What you need to do →
Starting at the line that contains "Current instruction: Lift", restate every line word for word through the end of the entries.

Start of Data to process

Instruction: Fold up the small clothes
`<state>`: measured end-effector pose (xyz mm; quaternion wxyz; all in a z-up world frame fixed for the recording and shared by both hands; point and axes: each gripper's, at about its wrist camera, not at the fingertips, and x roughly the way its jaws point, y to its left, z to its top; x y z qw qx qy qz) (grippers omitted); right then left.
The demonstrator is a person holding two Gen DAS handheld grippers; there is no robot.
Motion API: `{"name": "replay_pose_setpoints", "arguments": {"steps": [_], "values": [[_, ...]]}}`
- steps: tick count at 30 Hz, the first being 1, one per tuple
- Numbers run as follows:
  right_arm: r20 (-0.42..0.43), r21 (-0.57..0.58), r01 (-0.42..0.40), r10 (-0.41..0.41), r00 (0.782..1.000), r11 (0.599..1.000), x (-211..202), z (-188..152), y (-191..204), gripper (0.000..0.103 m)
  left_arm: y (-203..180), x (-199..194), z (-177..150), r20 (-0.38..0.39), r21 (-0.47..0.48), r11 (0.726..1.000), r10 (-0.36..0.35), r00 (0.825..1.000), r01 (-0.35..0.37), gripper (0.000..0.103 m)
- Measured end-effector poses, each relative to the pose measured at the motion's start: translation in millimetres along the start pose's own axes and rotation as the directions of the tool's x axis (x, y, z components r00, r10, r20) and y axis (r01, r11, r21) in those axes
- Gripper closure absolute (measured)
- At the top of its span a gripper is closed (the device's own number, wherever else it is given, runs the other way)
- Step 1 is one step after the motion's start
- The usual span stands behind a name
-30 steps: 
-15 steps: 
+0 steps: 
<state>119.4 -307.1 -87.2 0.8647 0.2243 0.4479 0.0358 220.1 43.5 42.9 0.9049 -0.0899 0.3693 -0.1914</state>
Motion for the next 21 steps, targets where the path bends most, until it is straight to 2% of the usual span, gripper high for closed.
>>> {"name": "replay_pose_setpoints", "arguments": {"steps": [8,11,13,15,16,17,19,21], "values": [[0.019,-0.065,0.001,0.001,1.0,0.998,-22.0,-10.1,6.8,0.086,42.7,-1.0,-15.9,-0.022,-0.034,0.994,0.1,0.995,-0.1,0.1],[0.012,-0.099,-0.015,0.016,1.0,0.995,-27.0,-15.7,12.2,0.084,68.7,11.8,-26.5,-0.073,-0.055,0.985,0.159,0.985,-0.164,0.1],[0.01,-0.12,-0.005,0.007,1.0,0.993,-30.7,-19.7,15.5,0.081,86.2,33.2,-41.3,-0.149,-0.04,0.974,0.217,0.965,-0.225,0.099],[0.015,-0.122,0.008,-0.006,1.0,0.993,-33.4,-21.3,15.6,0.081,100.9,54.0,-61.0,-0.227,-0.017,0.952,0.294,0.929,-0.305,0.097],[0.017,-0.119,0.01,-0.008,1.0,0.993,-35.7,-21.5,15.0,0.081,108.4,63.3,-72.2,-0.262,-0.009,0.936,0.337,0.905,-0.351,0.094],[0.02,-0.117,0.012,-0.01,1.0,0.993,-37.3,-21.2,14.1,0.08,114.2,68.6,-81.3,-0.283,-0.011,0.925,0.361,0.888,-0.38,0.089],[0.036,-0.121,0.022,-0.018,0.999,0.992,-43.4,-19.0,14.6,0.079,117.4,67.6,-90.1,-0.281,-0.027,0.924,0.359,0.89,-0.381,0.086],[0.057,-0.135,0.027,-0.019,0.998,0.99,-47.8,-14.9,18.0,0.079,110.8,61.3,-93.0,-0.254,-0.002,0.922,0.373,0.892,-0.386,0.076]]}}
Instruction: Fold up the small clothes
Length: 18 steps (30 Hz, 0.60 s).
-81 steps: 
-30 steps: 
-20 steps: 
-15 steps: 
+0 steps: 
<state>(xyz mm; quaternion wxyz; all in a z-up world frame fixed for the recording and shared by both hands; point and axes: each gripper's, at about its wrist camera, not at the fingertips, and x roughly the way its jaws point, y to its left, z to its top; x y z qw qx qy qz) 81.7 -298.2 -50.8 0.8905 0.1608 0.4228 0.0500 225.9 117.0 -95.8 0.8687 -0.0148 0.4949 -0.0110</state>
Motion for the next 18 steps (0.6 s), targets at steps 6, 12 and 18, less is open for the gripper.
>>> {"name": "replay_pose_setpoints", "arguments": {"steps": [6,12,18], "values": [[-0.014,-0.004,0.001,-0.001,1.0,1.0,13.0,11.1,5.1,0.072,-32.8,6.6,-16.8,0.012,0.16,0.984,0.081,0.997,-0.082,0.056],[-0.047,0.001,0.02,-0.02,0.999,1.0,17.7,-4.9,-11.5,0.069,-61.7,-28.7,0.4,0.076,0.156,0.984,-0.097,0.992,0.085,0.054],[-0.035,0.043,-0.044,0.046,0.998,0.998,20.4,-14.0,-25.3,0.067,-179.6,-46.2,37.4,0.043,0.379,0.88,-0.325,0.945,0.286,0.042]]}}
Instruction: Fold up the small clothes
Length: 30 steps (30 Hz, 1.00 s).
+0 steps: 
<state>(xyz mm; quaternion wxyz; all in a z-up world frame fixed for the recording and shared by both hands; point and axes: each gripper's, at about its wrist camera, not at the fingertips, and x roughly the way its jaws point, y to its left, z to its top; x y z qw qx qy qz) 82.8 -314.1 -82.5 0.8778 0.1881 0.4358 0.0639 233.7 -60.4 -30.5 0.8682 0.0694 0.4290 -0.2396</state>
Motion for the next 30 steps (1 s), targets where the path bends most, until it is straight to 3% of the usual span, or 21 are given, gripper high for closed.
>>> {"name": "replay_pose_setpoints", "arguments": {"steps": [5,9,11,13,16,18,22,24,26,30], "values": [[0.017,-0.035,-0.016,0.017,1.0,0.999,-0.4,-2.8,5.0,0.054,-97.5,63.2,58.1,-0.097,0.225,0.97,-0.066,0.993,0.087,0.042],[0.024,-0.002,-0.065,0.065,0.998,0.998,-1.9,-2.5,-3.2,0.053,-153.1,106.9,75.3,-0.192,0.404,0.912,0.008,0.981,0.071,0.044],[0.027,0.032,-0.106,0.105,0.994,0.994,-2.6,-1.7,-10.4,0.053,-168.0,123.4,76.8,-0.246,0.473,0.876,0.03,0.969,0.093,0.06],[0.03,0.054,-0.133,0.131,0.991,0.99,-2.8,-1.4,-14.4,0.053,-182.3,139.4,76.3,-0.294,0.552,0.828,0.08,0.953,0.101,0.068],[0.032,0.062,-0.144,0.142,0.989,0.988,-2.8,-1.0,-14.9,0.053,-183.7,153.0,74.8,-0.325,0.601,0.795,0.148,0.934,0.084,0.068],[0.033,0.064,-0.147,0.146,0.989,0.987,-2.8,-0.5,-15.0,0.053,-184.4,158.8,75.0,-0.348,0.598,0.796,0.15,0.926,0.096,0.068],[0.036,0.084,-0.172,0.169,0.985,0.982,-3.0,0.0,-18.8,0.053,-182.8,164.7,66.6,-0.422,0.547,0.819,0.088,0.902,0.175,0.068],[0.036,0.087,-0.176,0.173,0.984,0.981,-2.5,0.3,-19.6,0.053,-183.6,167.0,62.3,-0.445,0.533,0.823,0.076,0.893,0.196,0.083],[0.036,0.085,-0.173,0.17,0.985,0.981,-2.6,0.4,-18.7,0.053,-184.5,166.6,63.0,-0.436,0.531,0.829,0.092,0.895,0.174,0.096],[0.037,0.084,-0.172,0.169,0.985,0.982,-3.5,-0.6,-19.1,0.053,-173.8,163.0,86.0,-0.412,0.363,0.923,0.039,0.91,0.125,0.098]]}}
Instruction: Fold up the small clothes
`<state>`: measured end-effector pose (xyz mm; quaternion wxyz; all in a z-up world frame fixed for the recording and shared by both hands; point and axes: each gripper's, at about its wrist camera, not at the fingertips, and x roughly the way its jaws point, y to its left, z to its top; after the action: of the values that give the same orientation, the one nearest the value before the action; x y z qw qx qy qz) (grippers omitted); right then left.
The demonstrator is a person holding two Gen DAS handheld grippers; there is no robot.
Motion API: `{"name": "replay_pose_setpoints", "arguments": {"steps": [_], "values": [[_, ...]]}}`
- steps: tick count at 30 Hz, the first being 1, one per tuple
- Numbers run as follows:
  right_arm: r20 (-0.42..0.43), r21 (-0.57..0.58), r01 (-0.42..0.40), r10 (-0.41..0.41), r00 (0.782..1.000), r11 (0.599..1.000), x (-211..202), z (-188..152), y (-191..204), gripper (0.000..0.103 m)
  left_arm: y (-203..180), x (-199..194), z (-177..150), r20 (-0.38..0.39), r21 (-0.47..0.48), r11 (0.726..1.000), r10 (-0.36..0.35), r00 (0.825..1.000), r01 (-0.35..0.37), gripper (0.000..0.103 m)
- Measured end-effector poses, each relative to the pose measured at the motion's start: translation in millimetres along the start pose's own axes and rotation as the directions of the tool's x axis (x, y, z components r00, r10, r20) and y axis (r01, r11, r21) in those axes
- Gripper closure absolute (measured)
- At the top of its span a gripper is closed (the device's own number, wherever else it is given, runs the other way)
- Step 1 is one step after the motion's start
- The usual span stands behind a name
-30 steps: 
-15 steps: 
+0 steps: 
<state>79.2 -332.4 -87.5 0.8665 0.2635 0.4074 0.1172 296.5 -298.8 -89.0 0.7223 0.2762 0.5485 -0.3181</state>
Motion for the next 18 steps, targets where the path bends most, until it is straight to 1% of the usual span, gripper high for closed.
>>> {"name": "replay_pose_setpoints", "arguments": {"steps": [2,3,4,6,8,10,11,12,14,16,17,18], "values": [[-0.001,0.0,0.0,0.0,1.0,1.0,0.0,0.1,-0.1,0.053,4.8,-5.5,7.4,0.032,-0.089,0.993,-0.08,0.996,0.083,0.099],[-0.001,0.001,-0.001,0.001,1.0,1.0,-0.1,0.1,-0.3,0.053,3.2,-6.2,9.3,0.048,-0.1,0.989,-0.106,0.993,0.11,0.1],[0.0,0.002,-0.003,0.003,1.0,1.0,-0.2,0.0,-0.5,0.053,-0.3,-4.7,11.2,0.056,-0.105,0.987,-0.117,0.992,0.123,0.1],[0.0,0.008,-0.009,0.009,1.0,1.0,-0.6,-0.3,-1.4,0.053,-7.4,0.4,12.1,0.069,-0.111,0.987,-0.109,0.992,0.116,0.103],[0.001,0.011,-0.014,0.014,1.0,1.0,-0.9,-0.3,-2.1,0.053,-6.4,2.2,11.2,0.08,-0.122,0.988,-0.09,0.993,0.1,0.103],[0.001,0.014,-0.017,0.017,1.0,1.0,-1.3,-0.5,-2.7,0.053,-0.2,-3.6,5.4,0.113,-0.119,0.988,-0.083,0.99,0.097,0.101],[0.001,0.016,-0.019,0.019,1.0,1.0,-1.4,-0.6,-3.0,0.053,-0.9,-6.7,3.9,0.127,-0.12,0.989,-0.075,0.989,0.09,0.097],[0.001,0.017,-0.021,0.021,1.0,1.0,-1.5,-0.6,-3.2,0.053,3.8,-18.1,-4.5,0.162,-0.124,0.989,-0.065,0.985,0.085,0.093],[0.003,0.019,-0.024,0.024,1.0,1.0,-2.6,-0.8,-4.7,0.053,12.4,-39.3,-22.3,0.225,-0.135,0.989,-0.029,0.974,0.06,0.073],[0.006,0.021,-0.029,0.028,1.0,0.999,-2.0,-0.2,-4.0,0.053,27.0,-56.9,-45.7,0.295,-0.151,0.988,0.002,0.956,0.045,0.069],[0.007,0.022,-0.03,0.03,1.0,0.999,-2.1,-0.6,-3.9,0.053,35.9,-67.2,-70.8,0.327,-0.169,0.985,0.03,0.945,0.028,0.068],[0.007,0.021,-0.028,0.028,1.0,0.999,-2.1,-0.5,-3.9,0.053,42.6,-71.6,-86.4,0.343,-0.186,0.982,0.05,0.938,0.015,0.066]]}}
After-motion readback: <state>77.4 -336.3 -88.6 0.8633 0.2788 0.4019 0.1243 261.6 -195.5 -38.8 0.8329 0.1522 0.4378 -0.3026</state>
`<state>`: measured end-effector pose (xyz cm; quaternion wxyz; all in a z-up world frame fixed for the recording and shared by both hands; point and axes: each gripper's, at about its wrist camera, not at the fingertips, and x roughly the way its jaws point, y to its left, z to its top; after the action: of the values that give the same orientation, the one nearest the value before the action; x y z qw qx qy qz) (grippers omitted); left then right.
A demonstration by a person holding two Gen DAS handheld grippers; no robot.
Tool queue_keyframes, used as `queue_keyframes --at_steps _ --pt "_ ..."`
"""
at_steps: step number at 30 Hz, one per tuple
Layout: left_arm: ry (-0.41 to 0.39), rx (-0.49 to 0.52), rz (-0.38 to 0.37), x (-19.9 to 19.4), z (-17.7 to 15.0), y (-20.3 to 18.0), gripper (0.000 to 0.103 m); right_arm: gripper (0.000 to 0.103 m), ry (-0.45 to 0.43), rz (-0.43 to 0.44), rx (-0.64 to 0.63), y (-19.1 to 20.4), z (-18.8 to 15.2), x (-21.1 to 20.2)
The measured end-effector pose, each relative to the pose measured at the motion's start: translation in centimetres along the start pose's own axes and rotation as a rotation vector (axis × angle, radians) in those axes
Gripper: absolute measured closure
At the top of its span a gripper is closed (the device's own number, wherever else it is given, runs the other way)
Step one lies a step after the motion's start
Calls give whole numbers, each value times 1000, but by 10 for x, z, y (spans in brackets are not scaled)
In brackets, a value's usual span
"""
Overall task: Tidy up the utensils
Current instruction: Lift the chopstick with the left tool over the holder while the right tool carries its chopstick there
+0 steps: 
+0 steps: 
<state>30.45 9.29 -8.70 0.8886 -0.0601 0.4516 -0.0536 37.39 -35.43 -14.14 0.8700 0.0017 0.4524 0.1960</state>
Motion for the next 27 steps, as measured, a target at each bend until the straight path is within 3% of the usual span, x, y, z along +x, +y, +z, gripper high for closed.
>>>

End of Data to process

Solution to the problem →
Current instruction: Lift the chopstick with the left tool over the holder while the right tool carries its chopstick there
+0 steps: 
+0 steps: 
<state>30.45 9.29 -8.70 0.8886 -0.0601 0.4516 -0.0536 37.39 -35.43 -14.14 0.8700 0.0017 0.4524 0.1960</state>
Motion for the next 27 steps, as measured, a target at each bend until the straight path is within 3% of the usual span, x, y, z along +x, +y, +z, gripper high for closed.
>>>

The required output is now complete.